[Source data]
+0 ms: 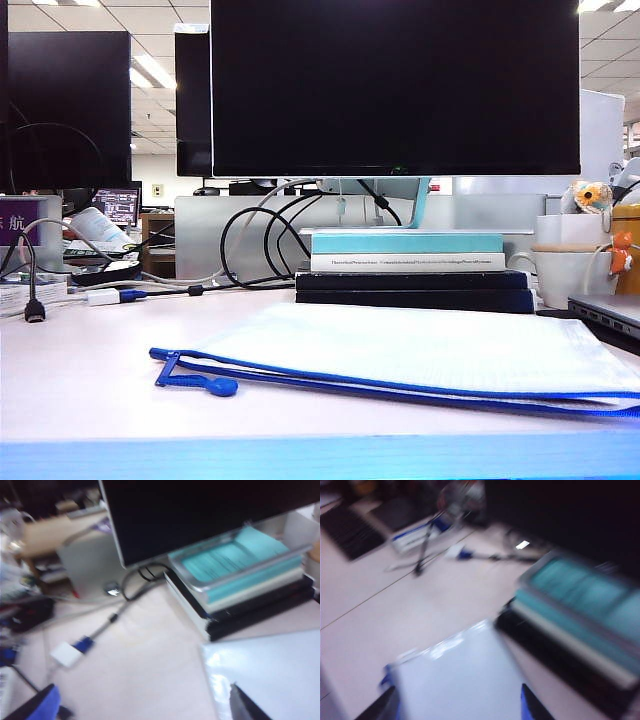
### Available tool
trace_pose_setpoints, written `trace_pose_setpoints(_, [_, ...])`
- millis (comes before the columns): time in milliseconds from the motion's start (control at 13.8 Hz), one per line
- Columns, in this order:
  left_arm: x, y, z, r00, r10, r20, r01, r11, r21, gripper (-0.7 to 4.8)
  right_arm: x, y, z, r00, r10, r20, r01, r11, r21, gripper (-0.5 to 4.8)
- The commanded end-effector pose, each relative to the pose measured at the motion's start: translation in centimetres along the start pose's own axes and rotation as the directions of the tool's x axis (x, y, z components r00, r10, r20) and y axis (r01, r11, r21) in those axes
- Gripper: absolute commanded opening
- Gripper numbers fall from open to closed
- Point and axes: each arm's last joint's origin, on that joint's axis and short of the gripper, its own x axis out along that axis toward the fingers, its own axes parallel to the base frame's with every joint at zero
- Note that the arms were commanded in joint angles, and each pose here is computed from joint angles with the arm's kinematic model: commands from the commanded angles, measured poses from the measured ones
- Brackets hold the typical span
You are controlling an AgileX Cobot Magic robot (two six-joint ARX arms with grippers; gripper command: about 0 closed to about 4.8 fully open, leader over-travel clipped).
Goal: Pick up the transparent plastic file bag with a blue zipper and open its zipper.
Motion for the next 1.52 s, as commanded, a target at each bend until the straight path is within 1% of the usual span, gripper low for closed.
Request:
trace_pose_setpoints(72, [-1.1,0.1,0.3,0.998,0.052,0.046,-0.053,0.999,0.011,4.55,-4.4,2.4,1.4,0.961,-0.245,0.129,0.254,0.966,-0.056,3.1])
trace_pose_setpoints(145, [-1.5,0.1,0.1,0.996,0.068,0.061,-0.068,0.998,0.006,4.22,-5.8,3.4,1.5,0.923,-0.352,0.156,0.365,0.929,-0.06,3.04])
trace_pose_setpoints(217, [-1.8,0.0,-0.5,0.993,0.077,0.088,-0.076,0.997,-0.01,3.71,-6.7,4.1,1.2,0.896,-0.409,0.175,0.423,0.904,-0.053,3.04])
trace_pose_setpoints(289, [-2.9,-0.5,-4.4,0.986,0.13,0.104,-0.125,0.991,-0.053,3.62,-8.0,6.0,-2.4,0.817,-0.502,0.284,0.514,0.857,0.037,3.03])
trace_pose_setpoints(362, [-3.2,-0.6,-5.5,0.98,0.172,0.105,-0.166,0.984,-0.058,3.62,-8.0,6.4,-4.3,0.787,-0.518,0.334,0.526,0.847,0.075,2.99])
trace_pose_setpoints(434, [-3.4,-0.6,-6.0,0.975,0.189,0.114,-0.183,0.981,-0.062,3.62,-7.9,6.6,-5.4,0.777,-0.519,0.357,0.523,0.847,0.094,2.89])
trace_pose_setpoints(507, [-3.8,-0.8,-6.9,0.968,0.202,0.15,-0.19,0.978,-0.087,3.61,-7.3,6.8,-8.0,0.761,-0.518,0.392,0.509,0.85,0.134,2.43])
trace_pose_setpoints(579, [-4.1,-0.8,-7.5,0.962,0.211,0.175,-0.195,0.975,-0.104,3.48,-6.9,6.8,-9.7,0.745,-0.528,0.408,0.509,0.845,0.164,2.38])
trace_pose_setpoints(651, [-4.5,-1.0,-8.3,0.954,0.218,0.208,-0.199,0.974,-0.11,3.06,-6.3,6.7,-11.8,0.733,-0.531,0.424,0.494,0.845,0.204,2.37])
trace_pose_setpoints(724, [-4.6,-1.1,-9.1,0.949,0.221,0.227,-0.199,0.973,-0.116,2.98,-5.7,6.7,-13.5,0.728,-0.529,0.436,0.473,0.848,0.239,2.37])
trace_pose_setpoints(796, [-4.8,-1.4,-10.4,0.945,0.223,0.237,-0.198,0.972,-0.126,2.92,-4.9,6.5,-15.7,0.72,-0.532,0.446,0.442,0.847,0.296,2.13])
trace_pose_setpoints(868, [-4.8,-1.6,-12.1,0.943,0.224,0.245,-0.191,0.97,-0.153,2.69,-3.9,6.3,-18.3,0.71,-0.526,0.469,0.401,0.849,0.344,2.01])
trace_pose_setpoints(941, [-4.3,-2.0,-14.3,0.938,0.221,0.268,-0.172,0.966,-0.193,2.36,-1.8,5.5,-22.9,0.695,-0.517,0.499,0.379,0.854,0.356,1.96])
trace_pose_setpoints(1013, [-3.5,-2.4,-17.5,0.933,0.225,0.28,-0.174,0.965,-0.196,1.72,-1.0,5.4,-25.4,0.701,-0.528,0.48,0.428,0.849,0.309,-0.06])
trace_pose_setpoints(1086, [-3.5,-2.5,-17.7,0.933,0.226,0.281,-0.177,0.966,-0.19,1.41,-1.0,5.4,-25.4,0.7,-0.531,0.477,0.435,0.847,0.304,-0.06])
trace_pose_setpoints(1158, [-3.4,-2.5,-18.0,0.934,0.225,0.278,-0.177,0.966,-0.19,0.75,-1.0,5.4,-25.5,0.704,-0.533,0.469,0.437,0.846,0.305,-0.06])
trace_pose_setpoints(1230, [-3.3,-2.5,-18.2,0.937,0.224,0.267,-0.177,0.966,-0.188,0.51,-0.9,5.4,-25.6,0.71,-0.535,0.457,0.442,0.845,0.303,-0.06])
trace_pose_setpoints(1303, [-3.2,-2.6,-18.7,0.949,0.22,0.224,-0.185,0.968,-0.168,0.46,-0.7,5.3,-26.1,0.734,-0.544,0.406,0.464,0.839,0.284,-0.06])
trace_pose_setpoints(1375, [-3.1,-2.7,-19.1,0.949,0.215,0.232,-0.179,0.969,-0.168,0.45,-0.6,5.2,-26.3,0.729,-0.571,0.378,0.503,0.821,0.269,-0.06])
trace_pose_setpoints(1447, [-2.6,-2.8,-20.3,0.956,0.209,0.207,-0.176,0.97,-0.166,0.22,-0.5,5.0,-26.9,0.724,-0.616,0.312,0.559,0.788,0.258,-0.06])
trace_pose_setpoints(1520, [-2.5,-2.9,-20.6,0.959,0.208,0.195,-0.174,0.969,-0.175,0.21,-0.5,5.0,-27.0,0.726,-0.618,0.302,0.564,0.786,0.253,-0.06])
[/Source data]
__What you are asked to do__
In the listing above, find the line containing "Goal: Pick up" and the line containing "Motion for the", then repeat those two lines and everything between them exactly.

__Finished exercise__
Goal: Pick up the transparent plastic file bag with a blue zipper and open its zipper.
Motion for the next 1.52 s, as commanded, a target at each bend until the straight path is within 1% of the usual span, gripper low for closed.

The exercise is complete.